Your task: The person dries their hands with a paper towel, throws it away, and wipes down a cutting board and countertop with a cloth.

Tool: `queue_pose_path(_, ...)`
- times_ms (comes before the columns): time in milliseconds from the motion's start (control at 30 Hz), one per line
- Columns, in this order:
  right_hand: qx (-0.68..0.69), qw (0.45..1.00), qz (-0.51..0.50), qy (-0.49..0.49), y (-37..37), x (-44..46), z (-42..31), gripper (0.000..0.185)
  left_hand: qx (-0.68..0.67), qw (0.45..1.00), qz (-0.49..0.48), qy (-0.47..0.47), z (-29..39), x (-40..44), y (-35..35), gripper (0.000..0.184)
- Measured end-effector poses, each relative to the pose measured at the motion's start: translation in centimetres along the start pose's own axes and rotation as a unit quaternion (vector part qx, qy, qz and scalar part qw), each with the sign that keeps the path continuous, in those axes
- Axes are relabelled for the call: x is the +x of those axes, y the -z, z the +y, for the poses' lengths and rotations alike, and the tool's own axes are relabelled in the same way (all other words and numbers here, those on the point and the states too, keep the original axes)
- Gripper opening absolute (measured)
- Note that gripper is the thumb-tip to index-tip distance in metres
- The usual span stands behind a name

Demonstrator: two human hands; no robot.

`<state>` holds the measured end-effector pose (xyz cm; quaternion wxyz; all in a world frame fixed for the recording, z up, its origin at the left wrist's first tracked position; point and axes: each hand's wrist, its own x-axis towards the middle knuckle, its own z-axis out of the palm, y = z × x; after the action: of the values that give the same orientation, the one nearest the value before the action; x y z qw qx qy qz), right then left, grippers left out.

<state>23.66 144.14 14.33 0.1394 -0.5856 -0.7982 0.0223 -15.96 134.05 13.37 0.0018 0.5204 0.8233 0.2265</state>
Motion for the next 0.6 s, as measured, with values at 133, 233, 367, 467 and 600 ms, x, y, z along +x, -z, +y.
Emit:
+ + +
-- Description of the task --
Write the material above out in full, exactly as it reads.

-- Solution for this task --
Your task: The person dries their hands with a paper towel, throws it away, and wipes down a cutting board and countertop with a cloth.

Tool: `queue_pose_path(_, ...)`
- times_ms (comes before the columns): time in milliseconds from the motion's start (control at 30 Hz), one per line
- Columns, in this order:
  right_hand: qx (-0.68..0.69), qw (0.45..1.00), qz (-0.51..0.50), qy (-0.49..0.49), y (-37..37), x (-44..46), z (-42..31), gripper (0.000..0.185)
  left_hand: qx (-0.68..0.67), qw (0.45..1.00), qz (-0.49..0.48), qy (-0.47..0.47), z (-29..39), x (-40..44), y (-35..35), gripper (0.000..0.184)
- Measured end-effector poses, each relative to the pose measured at the motion's start: translation in centimetres along the start pose's own axes and rotation as a unit quaternion (vector part qx, qy, qz and scalar part qw), each with the sign that keeps the path continuous, in those axes
- Axes are relabelled for the call: x is the +x of those axes, y the -z, z the +y, for the poses' lengths and rotations alike, and the tool's own axes are relabelled in the same way (all other words and numbers here, those on the point and the states too, keep the original axes)
- Gripper opening absolute (measured)
- Note that gripper is the thumb-tip to index-tip distance in metres
- The usual span stands behind a name

Demonstrator: two human hands; no robot.

`<state>` holds the measured end-effector pose (xyz cm; quaternion wxyz; all in a world frame fixed for the recording, z up, its origin at the left wrist's first tracked position; point and axes: each hand's wrist, its own x-axis towards the middle knuckle, its own z-axis out of the palm, y = z × x; after the action: of the values that give the same orientation, the one nearest the value before the action; x y z qw qx qy qz), right then left, grippers left out.

<state>23.66 144.14 14.33 0.1394 -0.5856 -0.7982 0.0223 -15.96 134.05 13.37 0.0018 0.5204 0.8233 0.2265</state>
Motion for the next 0.6 s, as measured, with values at 133, 233, 367, 467 and 600 ms, x, y, z along +x, -z, +y.
Emit:

Work on the exercise is now finished.